> How to complete this task
Search the records below for the word "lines", then return every line where it appears.

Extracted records
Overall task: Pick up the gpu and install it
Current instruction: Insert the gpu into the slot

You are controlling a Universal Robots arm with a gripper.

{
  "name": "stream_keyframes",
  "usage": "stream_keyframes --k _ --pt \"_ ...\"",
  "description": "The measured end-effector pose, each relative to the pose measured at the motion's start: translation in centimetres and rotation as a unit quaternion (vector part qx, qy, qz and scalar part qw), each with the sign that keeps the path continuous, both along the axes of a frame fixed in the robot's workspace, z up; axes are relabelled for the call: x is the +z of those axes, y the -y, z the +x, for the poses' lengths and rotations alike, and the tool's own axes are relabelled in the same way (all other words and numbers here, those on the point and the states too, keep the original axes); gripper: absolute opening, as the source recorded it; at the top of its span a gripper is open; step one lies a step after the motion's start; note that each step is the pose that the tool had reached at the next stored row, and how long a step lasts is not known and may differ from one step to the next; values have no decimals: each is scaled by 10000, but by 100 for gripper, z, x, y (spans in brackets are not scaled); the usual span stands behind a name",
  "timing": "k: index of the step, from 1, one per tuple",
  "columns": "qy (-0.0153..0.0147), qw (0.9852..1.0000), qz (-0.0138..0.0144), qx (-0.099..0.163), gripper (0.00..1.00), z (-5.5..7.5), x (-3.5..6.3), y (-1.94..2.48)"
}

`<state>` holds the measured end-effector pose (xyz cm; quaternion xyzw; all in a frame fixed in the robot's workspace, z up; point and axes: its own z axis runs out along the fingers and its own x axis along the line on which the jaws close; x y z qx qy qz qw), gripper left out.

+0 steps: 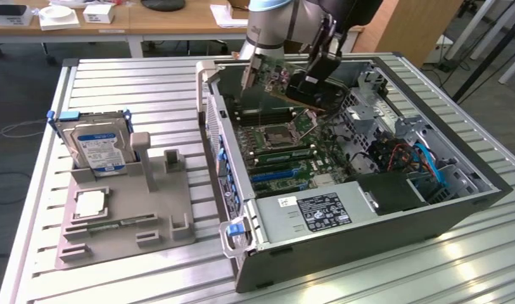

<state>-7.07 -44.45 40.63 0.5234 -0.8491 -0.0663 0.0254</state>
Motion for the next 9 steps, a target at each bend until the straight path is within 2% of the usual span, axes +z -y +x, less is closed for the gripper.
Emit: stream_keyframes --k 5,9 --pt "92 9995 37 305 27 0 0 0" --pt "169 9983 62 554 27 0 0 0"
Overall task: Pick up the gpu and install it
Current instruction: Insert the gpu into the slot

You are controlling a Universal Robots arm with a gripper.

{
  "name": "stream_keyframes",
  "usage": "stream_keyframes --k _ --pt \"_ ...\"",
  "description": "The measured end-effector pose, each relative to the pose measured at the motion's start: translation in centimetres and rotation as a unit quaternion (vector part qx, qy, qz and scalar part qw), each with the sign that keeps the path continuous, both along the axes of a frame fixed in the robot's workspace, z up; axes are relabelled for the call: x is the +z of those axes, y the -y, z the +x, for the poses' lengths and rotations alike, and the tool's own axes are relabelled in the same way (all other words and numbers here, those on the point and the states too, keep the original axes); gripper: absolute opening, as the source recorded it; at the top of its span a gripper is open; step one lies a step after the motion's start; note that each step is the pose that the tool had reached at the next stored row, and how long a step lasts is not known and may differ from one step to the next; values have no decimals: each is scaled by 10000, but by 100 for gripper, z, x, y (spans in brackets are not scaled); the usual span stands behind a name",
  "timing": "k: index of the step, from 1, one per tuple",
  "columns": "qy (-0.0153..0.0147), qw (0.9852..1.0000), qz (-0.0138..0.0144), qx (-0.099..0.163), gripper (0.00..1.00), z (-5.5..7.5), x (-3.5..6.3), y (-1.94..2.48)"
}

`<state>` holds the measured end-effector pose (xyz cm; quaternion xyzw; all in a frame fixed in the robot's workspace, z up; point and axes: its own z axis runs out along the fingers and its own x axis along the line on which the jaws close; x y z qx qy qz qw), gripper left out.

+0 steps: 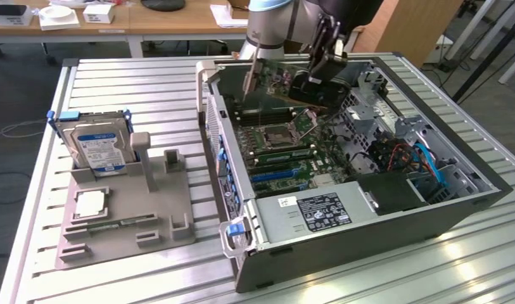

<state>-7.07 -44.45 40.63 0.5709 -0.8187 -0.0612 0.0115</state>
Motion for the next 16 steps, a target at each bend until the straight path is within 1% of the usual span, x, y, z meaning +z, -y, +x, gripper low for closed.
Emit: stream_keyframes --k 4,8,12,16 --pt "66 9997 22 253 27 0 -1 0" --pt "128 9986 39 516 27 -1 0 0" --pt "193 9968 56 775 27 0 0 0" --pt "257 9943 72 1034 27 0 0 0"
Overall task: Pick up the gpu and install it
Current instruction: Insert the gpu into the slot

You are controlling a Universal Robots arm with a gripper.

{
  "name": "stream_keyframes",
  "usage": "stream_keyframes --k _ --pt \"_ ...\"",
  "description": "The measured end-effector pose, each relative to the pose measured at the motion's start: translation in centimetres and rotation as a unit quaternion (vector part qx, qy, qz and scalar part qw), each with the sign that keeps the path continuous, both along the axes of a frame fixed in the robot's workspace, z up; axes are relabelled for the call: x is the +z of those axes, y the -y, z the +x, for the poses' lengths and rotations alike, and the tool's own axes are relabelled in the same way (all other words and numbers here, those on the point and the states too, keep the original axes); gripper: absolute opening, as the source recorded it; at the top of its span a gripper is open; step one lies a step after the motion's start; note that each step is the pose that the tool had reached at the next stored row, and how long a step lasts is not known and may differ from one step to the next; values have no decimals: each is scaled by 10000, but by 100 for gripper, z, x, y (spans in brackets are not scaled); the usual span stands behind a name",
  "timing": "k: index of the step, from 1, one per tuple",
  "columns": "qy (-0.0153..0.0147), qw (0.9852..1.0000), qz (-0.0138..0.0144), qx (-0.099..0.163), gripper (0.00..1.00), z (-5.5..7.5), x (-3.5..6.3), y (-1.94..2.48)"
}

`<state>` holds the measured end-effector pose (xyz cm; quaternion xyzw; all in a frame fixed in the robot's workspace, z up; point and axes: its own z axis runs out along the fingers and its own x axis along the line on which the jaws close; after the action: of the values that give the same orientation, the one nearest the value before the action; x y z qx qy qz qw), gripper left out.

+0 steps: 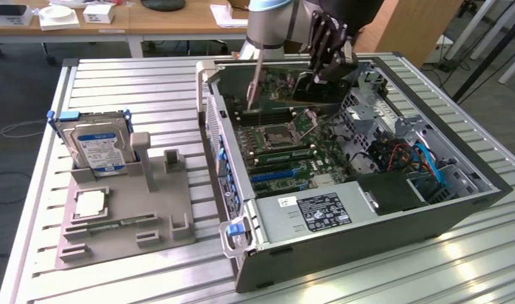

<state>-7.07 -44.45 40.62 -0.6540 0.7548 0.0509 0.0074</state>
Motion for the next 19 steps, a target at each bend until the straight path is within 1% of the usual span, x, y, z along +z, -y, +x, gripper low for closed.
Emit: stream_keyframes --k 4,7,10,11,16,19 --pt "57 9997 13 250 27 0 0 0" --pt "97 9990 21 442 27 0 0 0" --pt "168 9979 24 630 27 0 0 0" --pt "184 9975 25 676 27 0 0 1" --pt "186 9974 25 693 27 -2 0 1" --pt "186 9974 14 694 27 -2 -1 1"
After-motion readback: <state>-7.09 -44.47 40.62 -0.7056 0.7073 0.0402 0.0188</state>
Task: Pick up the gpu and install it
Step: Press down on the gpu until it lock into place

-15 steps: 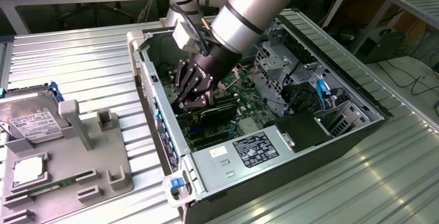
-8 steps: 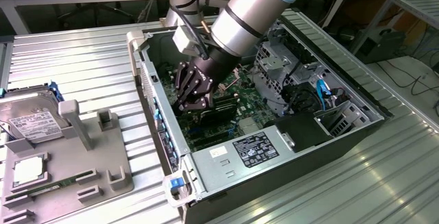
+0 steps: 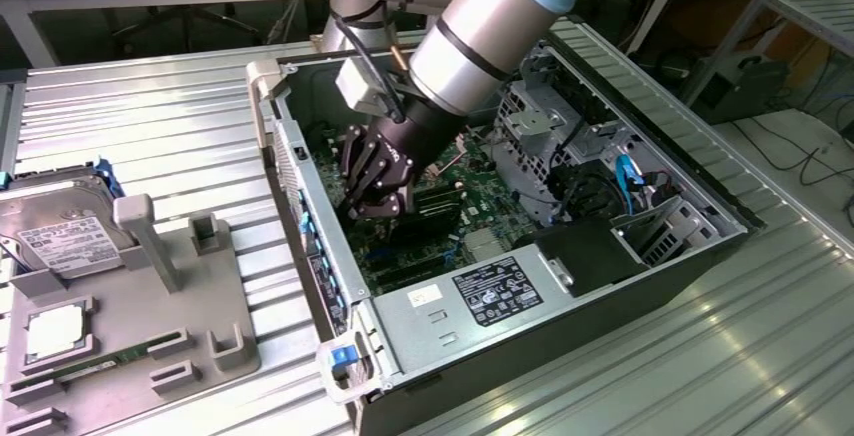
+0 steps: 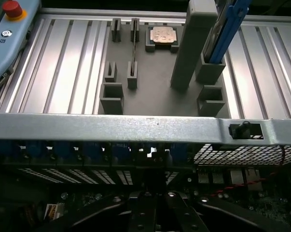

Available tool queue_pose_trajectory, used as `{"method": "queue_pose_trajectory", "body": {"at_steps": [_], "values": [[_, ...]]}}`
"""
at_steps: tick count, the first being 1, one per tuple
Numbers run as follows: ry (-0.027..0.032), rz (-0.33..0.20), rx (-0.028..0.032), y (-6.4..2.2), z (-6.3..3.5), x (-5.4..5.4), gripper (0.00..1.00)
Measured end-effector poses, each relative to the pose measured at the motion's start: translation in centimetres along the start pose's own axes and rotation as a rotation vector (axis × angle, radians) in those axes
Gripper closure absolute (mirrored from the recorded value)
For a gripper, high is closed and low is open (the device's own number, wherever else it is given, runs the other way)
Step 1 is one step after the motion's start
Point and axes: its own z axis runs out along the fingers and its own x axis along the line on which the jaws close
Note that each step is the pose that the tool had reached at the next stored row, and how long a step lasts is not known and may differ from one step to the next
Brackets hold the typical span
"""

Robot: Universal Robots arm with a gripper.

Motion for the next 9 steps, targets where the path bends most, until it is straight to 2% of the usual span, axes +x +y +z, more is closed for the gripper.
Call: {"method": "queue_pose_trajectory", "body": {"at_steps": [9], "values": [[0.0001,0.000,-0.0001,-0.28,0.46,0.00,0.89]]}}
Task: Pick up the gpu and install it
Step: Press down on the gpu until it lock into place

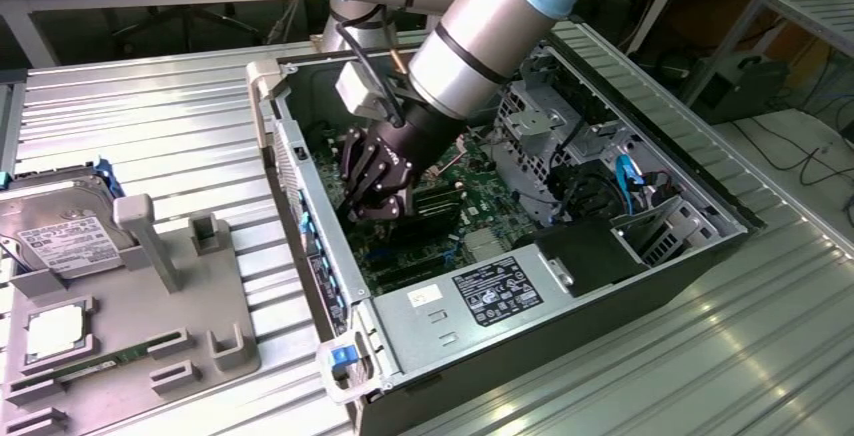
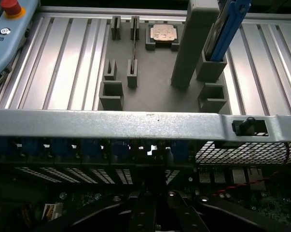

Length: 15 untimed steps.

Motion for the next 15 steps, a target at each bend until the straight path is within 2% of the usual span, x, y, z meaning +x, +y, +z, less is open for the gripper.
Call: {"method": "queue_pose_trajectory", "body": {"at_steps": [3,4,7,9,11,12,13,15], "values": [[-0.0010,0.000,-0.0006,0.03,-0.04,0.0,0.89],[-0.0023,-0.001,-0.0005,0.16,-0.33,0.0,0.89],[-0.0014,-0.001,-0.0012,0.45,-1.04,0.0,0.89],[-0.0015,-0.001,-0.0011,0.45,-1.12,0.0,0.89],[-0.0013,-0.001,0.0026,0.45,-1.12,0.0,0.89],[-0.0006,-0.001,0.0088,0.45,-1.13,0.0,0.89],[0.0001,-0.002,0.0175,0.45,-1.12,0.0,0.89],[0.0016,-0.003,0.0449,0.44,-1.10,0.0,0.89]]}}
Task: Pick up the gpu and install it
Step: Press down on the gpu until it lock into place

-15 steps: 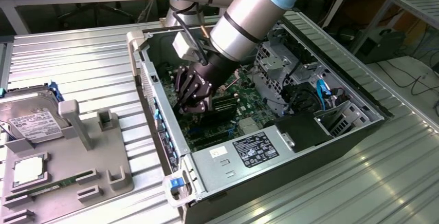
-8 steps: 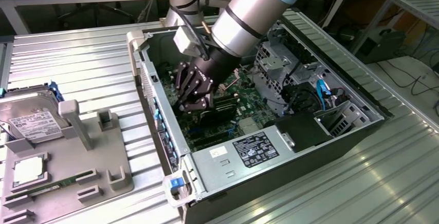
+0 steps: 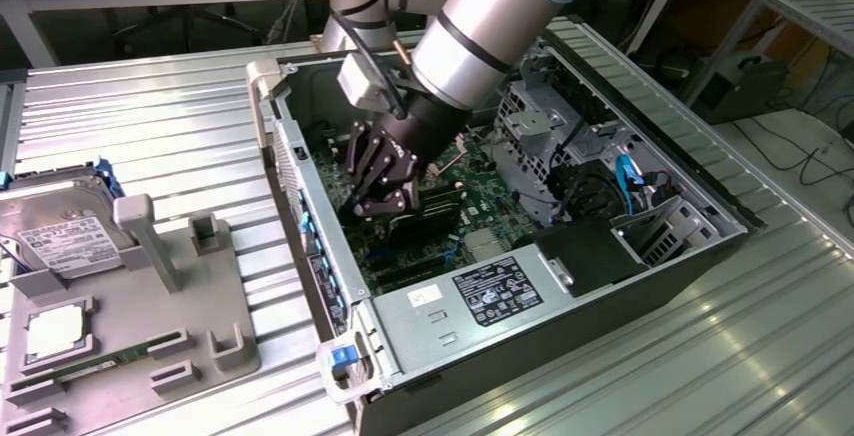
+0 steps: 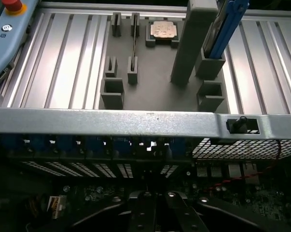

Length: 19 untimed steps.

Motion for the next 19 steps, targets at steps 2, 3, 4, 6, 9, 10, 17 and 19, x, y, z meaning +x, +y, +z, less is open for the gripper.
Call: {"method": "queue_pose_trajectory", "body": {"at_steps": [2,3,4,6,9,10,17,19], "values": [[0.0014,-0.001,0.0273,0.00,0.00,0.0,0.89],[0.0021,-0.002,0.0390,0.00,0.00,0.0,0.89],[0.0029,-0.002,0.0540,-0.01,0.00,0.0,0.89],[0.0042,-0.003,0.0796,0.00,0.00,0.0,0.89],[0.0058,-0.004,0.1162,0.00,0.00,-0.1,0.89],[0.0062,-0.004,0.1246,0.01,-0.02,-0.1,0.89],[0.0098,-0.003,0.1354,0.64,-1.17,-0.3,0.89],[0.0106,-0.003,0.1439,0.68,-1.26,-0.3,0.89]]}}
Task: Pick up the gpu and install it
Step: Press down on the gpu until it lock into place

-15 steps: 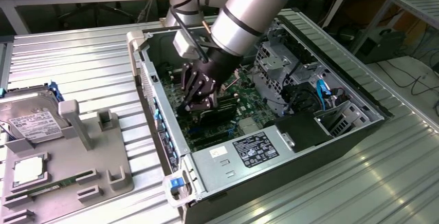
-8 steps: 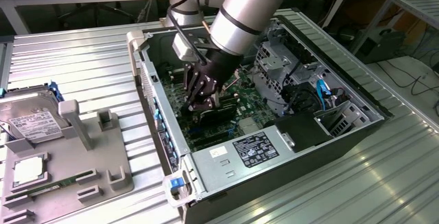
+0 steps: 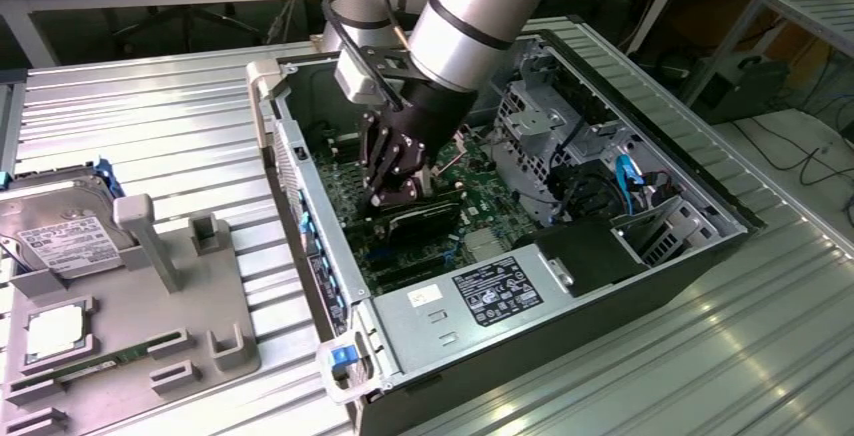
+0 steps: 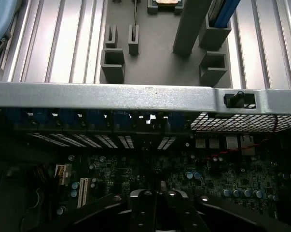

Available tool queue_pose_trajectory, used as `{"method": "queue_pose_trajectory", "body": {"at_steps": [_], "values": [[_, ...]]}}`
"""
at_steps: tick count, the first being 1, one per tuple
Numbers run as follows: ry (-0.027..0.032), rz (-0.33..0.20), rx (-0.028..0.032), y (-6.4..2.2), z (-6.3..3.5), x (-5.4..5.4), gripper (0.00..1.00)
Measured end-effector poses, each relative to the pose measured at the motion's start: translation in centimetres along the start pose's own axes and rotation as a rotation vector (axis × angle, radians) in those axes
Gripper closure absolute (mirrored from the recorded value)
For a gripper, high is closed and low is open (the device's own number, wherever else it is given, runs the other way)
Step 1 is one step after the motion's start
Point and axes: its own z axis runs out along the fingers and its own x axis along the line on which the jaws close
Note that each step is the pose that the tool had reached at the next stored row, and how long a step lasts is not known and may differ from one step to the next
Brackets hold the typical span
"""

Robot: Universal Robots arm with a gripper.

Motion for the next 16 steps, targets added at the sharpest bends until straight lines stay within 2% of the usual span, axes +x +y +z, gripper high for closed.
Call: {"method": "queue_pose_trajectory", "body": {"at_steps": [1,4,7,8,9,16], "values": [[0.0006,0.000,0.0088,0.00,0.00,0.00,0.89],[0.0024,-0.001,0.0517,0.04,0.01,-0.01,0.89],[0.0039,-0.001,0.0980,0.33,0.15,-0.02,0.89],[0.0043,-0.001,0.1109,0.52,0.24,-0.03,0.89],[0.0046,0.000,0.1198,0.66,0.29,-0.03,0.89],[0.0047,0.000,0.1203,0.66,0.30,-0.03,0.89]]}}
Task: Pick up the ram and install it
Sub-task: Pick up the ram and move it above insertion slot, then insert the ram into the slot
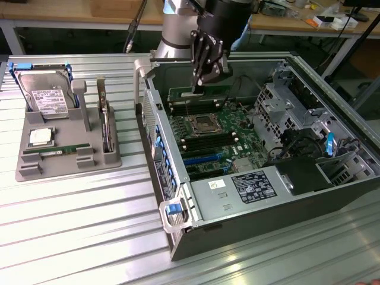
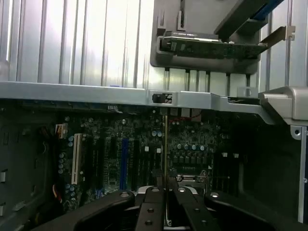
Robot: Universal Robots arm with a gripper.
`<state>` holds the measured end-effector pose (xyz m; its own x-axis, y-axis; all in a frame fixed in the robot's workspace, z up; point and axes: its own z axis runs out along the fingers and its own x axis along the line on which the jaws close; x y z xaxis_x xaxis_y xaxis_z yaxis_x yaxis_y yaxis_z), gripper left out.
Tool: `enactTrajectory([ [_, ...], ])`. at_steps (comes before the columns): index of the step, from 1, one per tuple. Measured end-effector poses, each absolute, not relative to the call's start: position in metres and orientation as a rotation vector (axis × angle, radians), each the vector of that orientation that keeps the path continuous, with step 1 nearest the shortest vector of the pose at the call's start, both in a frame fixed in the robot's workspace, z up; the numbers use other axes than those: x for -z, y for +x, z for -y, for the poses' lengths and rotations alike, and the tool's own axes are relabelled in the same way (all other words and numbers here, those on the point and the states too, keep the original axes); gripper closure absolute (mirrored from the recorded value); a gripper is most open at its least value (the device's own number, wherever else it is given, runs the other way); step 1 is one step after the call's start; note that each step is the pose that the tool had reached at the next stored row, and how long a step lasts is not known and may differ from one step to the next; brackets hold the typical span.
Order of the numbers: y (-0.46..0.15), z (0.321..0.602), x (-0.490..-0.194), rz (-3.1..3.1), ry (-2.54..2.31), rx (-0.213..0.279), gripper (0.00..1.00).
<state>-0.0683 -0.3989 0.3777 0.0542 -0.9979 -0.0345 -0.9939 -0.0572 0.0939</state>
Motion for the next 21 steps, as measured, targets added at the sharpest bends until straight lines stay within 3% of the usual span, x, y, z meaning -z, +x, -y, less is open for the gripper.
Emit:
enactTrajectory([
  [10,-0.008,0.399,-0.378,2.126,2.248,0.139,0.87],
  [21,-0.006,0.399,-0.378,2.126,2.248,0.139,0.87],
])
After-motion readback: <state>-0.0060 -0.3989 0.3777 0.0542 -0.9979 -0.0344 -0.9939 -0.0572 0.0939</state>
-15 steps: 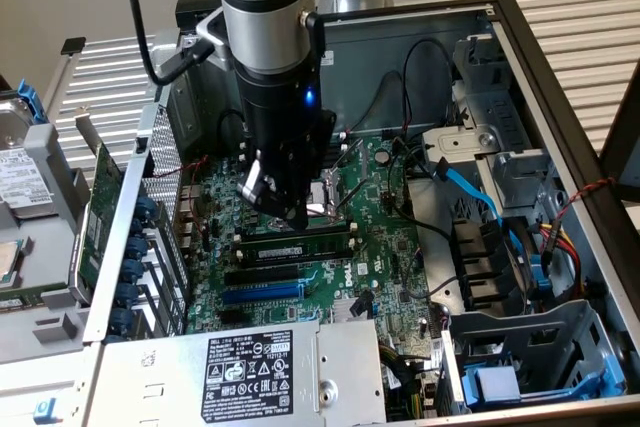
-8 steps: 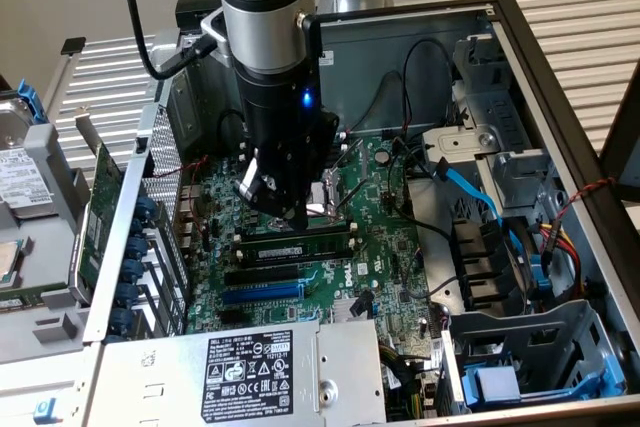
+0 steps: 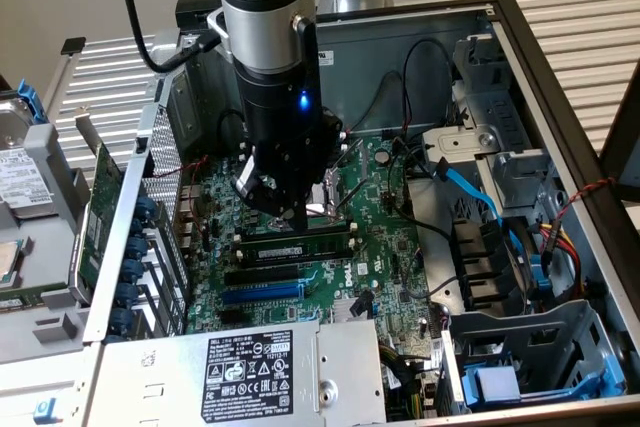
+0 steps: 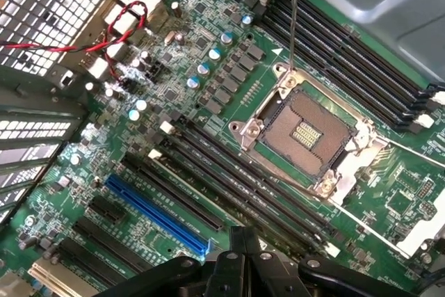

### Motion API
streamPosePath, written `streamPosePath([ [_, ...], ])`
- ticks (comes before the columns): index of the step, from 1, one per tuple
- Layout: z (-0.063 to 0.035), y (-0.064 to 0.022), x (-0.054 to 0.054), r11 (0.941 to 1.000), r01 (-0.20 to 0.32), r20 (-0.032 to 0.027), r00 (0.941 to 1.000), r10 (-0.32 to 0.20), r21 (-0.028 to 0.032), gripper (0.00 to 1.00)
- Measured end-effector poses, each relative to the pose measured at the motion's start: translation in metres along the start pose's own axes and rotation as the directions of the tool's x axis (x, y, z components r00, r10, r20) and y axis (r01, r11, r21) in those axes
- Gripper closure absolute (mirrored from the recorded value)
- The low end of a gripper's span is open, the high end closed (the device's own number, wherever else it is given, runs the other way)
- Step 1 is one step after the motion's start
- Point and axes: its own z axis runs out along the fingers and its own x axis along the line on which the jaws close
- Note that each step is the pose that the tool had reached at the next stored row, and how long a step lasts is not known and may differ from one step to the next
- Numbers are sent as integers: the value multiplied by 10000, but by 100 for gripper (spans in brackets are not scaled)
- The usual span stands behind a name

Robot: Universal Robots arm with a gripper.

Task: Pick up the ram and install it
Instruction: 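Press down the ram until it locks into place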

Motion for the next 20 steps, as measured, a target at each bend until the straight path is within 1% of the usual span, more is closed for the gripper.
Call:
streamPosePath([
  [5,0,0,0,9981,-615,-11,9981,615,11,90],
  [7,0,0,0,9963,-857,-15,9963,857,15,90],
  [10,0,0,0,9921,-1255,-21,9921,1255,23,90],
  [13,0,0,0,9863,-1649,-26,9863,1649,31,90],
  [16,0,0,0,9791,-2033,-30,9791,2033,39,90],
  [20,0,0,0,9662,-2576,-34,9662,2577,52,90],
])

> Solved problem
Motion for the next 16 steps, targets added at the sharpest bends until straight lines stay within 2% of the usual span, axes +x +y +z, gripper high for closed.
Motion for the next 21 steps, as measured, targets added at the sharpest bends until straight lines stay within 3% of the usual span, x, y, z meaning -z, +x, -y, less is open for the gripper.

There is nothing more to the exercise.